Over the past five years, data from the Indonesia Central Statistics Agency (BPS—Biro Pusat Statistik) show that manufacturing industries are the most developed industries and contribute the most to national economic growth, compared to other industrial sectors. The manufacturing industry contributes to 23.71% of the gross domestic product (GDP) in Indonesia. The role of risk management is hence crucial and necessary in this industry, both for the company itself and for investors and other stakeholders for the company's sustainability. Disclosures of risks and risk management in the annual report and other reporting channels will enable investors and other stakeholders to assess the company’s risk profile and help them make decisions, such as investment decisions according to risk tolerance.

The results of this study suggest that ERM implemented with the spirit of the ethics of care can reduce earnings volatility; and there is a moderating role played by the ethics of care in strengthening the association between ERM and earnings volatility; but no mediation role is found. From a resource-based theoretical perspective, the findings imply that the ethics of care is an important resource for a company to strengthen the ERM implementation, even though the path to have such an influence might go through other internal business practices.

The contributions of this study are threefold. First, we extend the use of resource-based theory by including ethics as an important internal resource for a company. Second, by investigating the moderating and mediating role in ERM context, we extend the literature of the implementation of care ethics in business field. Third, practical contributions can inform managers in designing an effective ERM implementation by considering the caring principles.

Apart from the academic contribution in terms of enriching the literature of ethics and ERM, this study is also expected to introduce some practical contributions that would be useful for several stakeholders. For companies, the results can be used to understand the importance of the ethical aspect in conducting ERM to achieve firm performance, including stable earnings. For risk management practitioners, the study can provide ideas about incorporating ethics in the design of corporate risk management system. For regulators, this study can also be used to review the adequacy of regulations related to ethics and risk management.

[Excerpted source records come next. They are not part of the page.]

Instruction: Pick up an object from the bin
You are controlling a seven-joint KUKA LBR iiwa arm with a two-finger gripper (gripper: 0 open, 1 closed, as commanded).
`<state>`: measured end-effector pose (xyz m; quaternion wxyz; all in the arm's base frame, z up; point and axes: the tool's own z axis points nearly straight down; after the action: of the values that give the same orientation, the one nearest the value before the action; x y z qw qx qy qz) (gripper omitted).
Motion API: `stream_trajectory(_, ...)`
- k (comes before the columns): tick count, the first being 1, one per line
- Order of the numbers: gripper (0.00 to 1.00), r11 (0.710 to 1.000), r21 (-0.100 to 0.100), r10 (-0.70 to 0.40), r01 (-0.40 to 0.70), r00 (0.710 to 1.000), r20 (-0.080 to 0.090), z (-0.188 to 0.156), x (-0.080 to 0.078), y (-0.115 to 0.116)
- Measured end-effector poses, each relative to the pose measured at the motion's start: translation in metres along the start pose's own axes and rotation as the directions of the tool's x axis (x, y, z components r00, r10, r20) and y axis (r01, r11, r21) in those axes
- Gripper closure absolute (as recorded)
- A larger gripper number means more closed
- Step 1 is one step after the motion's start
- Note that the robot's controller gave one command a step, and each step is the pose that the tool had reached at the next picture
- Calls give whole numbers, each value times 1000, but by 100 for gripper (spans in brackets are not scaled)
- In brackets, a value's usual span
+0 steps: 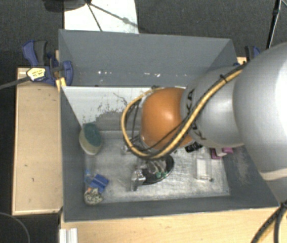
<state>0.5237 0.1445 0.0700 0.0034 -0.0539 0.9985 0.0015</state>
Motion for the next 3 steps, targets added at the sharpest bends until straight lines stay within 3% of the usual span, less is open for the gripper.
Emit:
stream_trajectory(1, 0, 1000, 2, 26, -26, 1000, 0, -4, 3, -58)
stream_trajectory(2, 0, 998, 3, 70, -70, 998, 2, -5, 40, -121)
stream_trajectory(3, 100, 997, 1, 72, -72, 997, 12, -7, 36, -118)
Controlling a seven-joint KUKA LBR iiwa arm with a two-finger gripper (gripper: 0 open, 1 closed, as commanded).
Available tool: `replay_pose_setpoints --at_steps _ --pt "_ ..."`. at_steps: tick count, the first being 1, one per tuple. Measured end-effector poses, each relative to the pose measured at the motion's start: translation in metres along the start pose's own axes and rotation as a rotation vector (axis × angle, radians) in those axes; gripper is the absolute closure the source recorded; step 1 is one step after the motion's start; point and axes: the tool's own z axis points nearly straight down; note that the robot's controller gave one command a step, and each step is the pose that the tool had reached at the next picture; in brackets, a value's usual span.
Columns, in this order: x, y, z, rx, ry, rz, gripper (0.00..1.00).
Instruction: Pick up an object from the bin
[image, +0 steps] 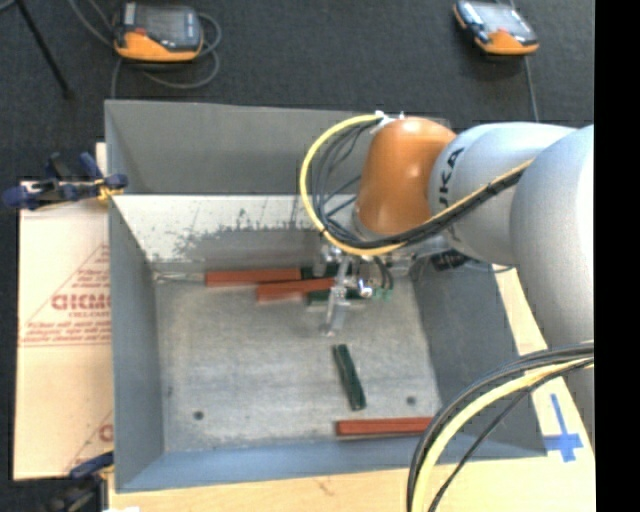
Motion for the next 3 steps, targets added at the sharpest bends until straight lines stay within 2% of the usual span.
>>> replay_pose_setpoints --at_steps 1,2,3 --pt "-0.007 -0.012 -0.023 0.0 0.0 0.103 0.0" --pt "-0.007 -0.009 0.034 0.0 0.006 0.125 0.0" --pt "-0.008 -0.01 0.032 0.001 0.003 0.124 0.0"
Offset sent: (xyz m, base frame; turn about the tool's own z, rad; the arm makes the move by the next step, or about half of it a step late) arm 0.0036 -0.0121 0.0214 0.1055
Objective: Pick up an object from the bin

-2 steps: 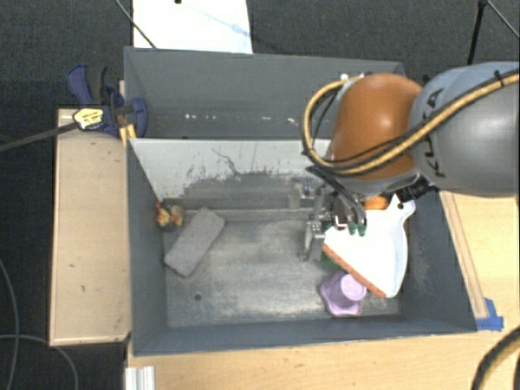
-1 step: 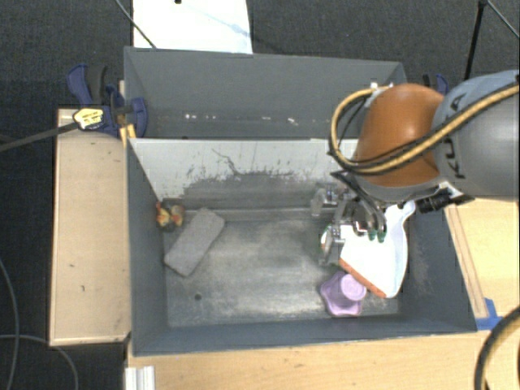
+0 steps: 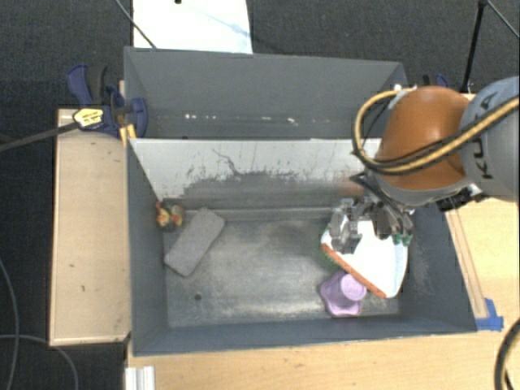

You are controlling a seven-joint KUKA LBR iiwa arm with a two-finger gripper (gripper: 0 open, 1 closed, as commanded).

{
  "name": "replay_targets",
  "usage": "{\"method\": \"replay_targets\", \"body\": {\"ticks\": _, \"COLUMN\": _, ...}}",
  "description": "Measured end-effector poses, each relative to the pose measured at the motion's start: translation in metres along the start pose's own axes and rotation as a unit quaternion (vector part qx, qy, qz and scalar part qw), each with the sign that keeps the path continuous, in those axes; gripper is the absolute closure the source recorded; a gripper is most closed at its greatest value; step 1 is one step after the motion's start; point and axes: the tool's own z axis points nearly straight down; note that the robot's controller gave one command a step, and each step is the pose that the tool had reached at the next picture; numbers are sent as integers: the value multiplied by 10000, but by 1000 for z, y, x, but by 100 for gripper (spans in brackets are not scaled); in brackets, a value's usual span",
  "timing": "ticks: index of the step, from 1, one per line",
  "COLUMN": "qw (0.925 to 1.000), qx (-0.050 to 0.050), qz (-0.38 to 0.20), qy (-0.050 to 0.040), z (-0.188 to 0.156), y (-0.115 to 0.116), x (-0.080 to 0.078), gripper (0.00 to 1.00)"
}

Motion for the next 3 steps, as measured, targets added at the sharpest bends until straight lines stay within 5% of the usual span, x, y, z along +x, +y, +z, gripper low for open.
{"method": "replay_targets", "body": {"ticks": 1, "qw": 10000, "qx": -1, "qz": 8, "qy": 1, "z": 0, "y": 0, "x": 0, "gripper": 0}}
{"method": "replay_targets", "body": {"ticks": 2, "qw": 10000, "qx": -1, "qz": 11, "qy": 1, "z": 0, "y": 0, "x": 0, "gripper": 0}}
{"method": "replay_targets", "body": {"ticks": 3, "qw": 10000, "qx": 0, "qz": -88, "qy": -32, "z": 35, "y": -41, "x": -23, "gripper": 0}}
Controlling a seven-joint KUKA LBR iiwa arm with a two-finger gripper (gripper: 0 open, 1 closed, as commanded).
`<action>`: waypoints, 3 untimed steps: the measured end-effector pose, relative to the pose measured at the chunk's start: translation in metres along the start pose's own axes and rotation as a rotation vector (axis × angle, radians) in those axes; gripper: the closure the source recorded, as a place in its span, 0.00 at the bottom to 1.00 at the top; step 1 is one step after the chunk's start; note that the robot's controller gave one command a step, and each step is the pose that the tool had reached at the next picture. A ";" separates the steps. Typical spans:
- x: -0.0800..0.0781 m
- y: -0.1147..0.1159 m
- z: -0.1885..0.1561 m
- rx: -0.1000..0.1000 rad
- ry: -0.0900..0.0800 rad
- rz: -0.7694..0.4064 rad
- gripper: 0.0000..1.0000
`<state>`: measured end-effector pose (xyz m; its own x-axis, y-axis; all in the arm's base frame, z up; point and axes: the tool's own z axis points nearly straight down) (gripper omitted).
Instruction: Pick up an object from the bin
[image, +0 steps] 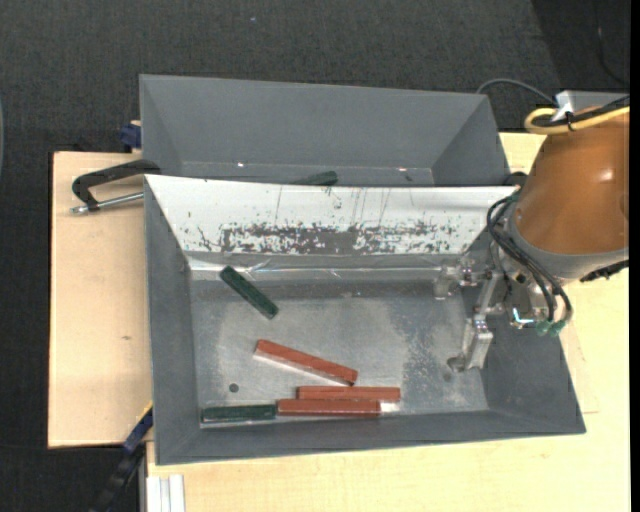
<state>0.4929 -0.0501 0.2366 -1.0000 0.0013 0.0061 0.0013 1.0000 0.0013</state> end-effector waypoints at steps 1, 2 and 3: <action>-0.001 0.000 -0.004 0.001 -0.007 -0.001 0.00; -0.021 0.034 0.047 0.002 -0.016 -0.046 0.00; -0.025 0.053 0.116 0.001 -0.012 -0.152 0.00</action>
Offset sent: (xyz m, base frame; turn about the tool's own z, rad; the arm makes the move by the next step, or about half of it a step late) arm 0.0404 0.0825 -0.1226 -0.1104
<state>0.5173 0.0028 0.1209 -0.9887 -0.1496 -0.0061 -0.1496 0.9887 0.0006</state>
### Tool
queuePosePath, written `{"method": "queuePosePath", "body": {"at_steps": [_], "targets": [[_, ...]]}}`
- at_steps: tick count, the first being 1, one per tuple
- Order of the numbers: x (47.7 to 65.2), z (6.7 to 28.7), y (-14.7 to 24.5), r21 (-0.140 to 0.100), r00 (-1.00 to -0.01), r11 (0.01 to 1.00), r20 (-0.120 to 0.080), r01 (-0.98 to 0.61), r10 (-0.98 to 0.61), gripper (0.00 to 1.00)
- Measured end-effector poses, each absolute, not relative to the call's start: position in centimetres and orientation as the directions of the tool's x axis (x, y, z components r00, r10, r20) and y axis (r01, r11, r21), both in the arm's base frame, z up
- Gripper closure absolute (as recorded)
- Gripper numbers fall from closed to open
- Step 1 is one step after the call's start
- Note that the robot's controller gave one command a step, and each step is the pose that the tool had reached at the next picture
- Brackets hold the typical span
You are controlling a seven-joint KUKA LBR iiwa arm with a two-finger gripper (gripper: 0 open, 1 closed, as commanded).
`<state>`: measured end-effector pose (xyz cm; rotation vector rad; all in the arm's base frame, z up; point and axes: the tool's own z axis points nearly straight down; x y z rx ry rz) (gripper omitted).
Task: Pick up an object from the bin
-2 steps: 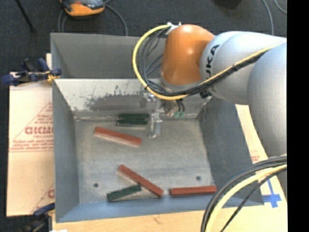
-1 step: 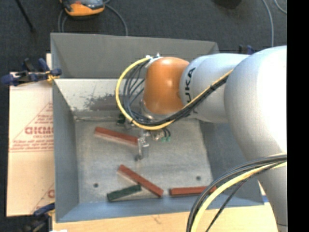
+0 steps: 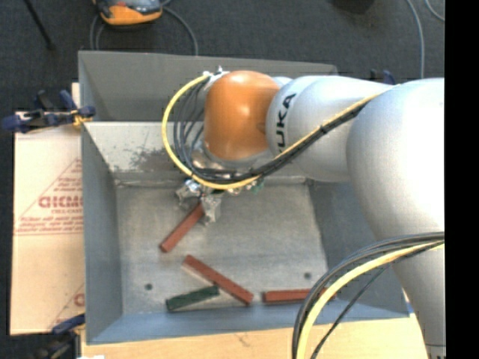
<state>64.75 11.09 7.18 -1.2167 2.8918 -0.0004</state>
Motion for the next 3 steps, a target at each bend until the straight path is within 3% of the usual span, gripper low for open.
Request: {"method": "queuePosePath", "body": {"at_steps": [1,2,3], "targets": [[64.7,7.2,11.1,-0.001,-0.700,0.700,-0.004,-0.714,-0.714,1.00],[63.0,11.6,8.4,0.005,-0.698,0.698,0.004,-0.716,-0.716,1.00],[64.6,22.9,13.3,0.000,-0.756,0.756,-0.006,-0.655,-0.655,1.00]]}}
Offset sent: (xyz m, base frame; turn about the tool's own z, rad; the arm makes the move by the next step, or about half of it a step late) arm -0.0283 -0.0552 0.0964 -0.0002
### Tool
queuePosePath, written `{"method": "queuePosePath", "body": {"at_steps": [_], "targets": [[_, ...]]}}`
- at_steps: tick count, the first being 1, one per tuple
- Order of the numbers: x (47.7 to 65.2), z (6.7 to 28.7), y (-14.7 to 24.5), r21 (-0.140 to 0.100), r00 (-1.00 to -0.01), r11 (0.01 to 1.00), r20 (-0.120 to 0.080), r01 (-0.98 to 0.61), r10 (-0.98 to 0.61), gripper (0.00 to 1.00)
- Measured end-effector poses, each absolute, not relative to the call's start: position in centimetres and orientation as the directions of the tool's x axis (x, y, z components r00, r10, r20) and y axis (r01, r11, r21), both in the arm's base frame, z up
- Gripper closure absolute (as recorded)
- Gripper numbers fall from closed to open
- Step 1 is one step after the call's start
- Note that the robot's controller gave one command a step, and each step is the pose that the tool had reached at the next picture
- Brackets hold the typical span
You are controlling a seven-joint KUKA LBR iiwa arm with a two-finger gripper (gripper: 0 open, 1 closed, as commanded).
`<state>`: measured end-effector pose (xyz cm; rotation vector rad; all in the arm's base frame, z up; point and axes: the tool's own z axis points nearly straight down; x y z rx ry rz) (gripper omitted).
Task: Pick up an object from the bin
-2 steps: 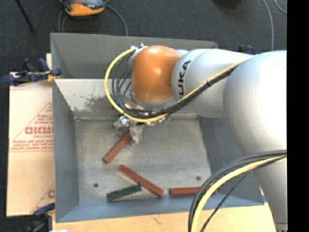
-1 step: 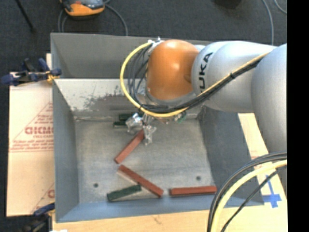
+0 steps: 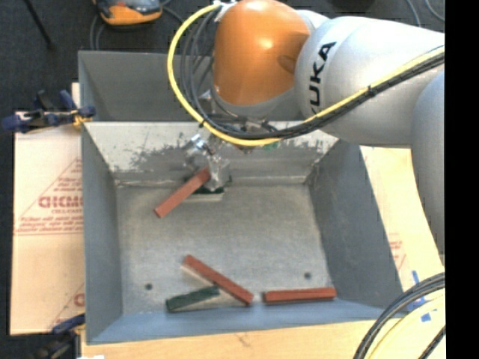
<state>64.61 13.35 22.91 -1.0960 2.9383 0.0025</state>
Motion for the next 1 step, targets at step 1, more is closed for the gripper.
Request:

The discussion on the theoretical prism is presented in the next section, along with previous related literature. Section 3 contains the research method and section 4 presents the analysis and discussion of the research results. The paper ends with the conclusion where the implication, research limitations, and suggestions for future research are also discussed. 2. Theoretical Perspective and Review of Literature 2.1 Ethics of Care Freeman and Evan (1990) argued that agency theory only shows bilateral relations between shareholders and internal agents and ignores the influence of external parties. Maintaining the relationship with various parties can be better explained by the stakeholder theory, which acknowledges the important role of many parties or stakeholders who influence or are influenced by corporate decisions.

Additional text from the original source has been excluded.